Canada’s finest find the perfect pop

The gathering of several of Canada’s finest musicians to record under the name of the New Pornographers was not expected to last much beyond those studio sessions back in 2000.

However, here we are five years later with the third installment of the band’s catalogue, entitled “Twin Cinema.” What was supposed to be an experiment has instead grown and developed into one of the most beloved bands in the indie-rock world today.

For years, lead Pornographer and singer Carl Newman has been honing his songwriting chops, through two New Pornographers albums, two Zumpano albums and a solo record released under the name A.C. Newman last summer. Put him with the lovely songstress Neko Case and Dan Bejar (better known as the frontman of the band Destroyer) and what you have is a potential hit-making machine.

Bassist Blaine Thurier, drummer Kurt Dahle, guitarist Todd Fancey and multi-instrumentalist John Collins round out the band’s all-star lineup.

The formula for the band’s third LP does not differ much from their previous two efforts: 2000’s “Mass Romantic” and 2003’s “The Electric Version.” Crunchy guitars, various keyboards and other instruments, a solid rhythm section and the wonderful vocal interplay between Newman and Case are the standard once again for the band.

“Twin Cinema,” the album’s opening track, sets the tone very nicely for the entire album, as Fancey and Newman’s guitars swoosh and cut their melodies over Dahle’s drumming, whose work is much improved over the last album. The song’s undeniably catchy lyrics make it almost impossible not to sing along.

Case’s lead vocal duties may be the biggest change the band has undergone in terms of sound. While, on the last album, her songs were amongst the most upbeat of the rockers (for example “All For Swinging You Around”), for this effort, her songs are the slower, more reflective ballads.
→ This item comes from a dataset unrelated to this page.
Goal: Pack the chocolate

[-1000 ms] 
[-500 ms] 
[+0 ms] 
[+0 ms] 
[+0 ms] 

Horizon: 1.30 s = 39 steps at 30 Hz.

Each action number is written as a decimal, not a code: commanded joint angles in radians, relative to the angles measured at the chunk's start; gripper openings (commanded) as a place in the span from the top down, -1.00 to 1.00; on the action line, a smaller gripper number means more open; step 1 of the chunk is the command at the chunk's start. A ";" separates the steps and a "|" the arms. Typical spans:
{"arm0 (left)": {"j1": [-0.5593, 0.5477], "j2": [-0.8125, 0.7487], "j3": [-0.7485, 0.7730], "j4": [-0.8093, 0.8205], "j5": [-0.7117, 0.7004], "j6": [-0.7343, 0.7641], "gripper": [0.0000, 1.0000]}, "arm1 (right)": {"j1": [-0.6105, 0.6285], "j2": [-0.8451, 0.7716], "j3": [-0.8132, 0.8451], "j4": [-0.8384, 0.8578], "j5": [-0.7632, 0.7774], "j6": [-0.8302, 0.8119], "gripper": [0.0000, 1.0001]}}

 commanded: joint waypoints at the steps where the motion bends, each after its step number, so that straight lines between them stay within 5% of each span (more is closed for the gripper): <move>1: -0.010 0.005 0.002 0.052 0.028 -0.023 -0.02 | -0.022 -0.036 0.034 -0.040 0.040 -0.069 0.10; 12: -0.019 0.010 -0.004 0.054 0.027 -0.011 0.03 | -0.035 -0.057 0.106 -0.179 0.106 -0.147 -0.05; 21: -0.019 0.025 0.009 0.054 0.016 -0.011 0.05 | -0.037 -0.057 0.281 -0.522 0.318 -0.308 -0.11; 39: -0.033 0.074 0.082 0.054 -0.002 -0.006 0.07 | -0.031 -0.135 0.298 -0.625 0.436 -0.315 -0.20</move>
These include the more acoustic guitar-inflicted “Bones of an Idol” and “These Are Fables.” This could be summed up as a weak point for the record, but it’s the only weak point.
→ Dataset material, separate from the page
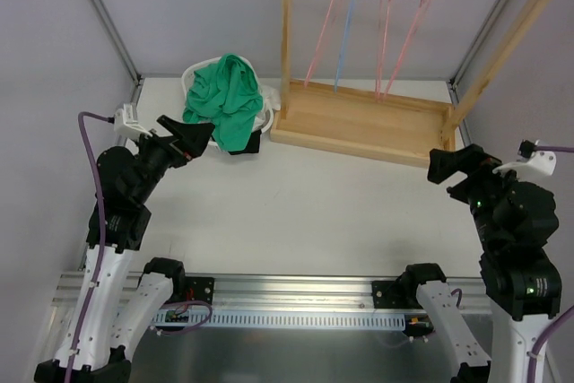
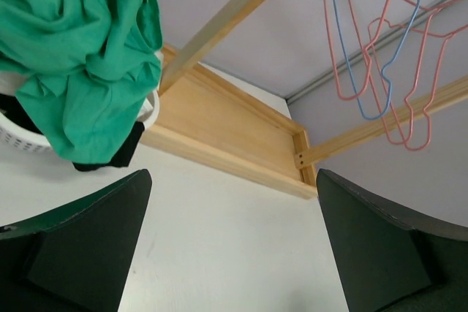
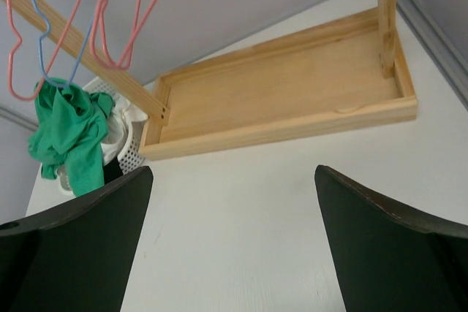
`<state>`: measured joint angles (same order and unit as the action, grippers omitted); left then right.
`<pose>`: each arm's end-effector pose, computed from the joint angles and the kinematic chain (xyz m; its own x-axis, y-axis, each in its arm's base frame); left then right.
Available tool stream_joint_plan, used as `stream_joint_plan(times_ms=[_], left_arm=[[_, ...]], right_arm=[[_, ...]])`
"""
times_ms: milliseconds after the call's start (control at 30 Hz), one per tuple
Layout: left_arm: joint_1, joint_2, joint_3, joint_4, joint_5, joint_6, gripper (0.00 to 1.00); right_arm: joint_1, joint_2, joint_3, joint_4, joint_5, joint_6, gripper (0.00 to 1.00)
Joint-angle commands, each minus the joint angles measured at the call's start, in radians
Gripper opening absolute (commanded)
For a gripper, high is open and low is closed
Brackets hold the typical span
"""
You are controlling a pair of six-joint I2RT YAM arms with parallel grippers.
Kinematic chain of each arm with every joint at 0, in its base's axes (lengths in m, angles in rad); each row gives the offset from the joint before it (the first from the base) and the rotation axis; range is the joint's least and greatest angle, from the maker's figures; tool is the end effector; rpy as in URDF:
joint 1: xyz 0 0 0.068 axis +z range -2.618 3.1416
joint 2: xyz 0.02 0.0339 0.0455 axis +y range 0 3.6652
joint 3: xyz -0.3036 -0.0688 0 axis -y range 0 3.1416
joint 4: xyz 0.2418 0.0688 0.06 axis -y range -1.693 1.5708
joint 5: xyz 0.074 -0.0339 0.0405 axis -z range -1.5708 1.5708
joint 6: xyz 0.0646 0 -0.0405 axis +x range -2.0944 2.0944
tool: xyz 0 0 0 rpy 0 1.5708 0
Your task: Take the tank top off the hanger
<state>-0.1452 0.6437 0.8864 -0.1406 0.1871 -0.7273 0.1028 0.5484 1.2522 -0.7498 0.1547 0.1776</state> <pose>0.1311 -0.0313 0.4261 -0.1409 -0.6396 -0.7557 0.3100 0.6964 -0.6472 0.0449 -0.0054 0.4677 -0.0359 0.1718 -0.9845 0.0590 0.9838 0.1695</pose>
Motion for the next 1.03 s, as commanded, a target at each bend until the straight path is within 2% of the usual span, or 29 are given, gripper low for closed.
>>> stream_joint_plan(times_ms=[0,333,1000], left_arm=[[-0.008,-0.071,-0.053,-0.007,0.055,-0.060,0.99],[-0.008,-0.188,-0.101,-0.057,0.084,-0.007,0.99],[-0.008,-0.223,-0.141,-0.096,0.054,-0.032,0.99]], right_arm=[[0.005,-0.062,-0.054,-0.017,-0.075,0.028,0.99],[0.005,-0.171,-0.137,-0.066,-0.227,0.005,0.99],[0.006,-0.168,-0.158,-0.074,-0.247,-0.024,0.99]])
Bejar’s songwriting efforts, which include “Jackie, Dressed in Cobras,” “Broken Breads” and “Streets of Fire” are all a bit out of kilter and less accessible, but are, for the most part, solid tunes, especially the last of the three.

Some of the other album highlights include the rock-stomp “Use It” and the frantic, hook-filled “Star Bodies,” which features some of the best Newman/Case vocal interplay that the band has ever put together.

But what of the perfect pop song? Newman finally hits all of the right buttons on this record and has reached the apex of power-pop with the eighth track on the album, entitled “Sing Me Spanish Techno.” The combination of song-structure, wonderful instrumentation and melodies, and one of the greatest hook-jammed choruses that I have ever heard, work to create the picture perfect pop song.

Three albums into their career, Newman and company have rocked their way to the top of the indie-rock world, achieving increased artistic and commercial success each time around. Heck, this record debuted at No. 44 on the Billboard top 100, a new high for the band. And it’s no wonder, as this will easily be remembered as one of the best records of 2005.